Igwe, who spoke at a webinar organised by the Centre for Igbo Studies, UNN, in conjunction with Njenje Media TV said that in trying to hold the Igbo down, the past Nigerian leaders executed an economic blockade in Eastern Nigeria. The situation had crippled the economic fortunes of the nation and birthed unemployment, anger, frustration and hopelessness among the people.
He noted that the Council of Igbo Elders and other organisations have presented a proposal which will see the lifting of the economic blockade in Eastern Nigeria and a return to what was obtainable in 1957 as a necessary condition for restructuring. He insisted that changing the constitution of Nigeria was not really the issue.
“We now demand that the Eastern ports and others not just in Igbo land be reopened. We are now clamouring for restructuring.

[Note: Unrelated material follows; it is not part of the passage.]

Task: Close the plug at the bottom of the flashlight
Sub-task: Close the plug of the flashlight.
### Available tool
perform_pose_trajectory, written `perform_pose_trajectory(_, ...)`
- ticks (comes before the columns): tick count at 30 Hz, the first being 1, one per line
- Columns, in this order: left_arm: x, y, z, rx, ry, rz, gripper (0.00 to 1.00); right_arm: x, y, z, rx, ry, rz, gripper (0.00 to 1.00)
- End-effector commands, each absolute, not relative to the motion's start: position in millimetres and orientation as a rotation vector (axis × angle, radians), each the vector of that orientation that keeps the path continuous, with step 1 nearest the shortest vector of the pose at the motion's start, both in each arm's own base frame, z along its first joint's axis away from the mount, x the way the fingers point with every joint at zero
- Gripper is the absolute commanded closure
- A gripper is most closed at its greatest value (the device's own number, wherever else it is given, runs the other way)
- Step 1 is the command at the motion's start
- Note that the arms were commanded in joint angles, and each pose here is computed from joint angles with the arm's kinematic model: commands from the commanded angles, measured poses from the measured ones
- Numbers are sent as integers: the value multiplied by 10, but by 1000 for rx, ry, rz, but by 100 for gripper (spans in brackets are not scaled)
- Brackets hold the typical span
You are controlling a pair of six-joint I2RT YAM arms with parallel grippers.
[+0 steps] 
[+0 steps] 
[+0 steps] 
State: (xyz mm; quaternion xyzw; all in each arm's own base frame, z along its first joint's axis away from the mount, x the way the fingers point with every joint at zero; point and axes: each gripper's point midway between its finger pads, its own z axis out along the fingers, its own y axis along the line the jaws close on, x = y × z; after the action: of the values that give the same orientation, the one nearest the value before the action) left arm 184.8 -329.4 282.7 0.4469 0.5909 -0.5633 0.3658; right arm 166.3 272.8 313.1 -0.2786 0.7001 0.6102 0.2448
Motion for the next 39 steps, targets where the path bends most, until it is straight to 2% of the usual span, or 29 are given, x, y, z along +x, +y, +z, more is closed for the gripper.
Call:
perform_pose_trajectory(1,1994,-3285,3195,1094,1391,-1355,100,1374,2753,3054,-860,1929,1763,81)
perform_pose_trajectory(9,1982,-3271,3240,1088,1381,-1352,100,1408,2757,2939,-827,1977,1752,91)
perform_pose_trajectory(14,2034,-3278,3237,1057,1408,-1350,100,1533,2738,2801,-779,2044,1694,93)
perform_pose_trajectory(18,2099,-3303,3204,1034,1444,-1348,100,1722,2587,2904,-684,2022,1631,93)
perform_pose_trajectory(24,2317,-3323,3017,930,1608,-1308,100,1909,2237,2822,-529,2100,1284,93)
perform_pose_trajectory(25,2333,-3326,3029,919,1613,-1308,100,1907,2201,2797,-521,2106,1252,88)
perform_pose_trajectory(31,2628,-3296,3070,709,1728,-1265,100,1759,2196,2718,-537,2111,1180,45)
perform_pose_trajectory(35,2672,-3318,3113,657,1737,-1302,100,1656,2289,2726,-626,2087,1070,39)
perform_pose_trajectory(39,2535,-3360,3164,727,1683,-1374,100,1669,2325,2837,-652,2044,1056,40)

The problem with some Igbo intelligentsia is political illiteracy. They don’t even understand the meaning of restructuring. Not that they are incapable of understanding it but that they are unwilling to persevere to study it. Some of them do not even know the meaning of Igbo. They don’t even know Igbo history.
“They don’t know that the Igbo opened Port Harcourt otherwise known as Igwe-Ocha. Igbo opened Bonny and Opobo. They don’t know that the Igbo were a leading maritime nation in the entire West African Gulf of Guinea. That Igbo populated America not through the air but through the Igbo coastal ports. That the essence of abandoned property is an ethnic cleansing of the Igbo to pretend that the Igbo are landlocked.
“And that this land-locking phenomenon was an economic blockade in 1967, it is still subsisting today. That economic blockade was targeted at the main Igbo ports of Bonny, Opobo and Port Harcourt to make sure that the Igbo neither import nor export, thereby diverting the Igbo to Lagos. Therefore, de-industrialising the East of Nigeria and making sure that unemployment, depopulation, disease and acrimony are what you find in the East.
“Not only within the Igbo communities but other communities. So, when they say to the Igbo in Lagos, go home, they want to incite the Ijaw to lay claim to the Bonny and Opobo ports. They will go and incite the Ikwerre to say they are not Igbo; you are from Spain. They will tell the Etche not to agree so that by this divide and rule, the Ijaw will be suffering, the Ogoni will be suffering, Ikwere and Etche and other Igbo in Rivers State will be suffering; the Igbo hinterland will be suffering,” Igwe stated.
He noted that other various ethnic nationalities in the south, including the Bini, the Itsekiri, the Ijaw, the Ibibio and the Efik, all have their own ports, arguing that opening them up will ease the gridlock in Lagos that has impeded development of Nigeria.
Igwe continued: “Our aim in restructuring is to make sure that there is a multi-regional development in Nigeria, with each area regaining access to their ports. We will also see that the reopening of the eastern ports will trigger development from the Middle Belt down to Maiduguri.
“There will be a spillover effect because in trying to hold the Igbo down, they have held the Middle Belt down, they have held the North East down and have held Nigeria down.”